◆ Exercise instructions ◆
From the line holding "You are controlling" to the final line below, restate each line word for word and add nothing.

◆ Data section ◆
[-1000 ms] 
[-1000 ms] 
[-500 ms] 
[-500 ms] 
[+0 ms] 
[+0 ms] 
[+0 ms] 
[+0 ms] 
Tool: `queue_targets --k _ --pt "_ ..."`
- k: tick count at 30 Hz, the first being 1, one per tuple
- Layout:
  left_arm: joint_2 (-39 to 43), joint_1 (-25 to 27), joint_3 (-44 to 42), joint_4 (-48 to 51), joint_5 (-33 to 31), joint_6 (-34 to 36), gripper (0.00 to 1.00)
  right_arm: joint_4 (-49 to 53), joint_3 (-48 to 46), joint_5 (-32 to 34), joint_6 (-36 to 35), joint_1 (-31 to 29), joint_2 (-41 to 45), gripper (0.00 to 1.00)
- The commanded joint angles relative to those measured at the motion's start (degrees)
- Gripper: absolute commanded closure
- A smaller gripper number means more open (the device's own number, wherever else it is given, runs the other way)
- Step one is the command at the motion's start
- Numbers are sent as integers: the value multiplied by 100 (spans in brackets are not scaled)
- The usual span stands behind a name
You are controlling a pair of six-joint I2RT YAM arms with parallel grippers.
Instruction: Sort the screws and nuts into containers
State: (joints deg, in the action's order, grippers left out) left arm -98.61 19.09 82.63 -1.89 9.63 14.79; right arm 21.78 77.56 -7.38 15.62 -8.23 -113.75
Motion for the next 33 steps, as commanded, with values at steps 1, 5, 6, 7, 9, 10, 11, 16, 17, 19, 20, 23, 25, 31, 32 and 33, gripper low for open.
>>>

◆ Completed exercise ◆
You are controlling a pair of six-joint I2RT YAM arms with parallel grippers.
Instruction: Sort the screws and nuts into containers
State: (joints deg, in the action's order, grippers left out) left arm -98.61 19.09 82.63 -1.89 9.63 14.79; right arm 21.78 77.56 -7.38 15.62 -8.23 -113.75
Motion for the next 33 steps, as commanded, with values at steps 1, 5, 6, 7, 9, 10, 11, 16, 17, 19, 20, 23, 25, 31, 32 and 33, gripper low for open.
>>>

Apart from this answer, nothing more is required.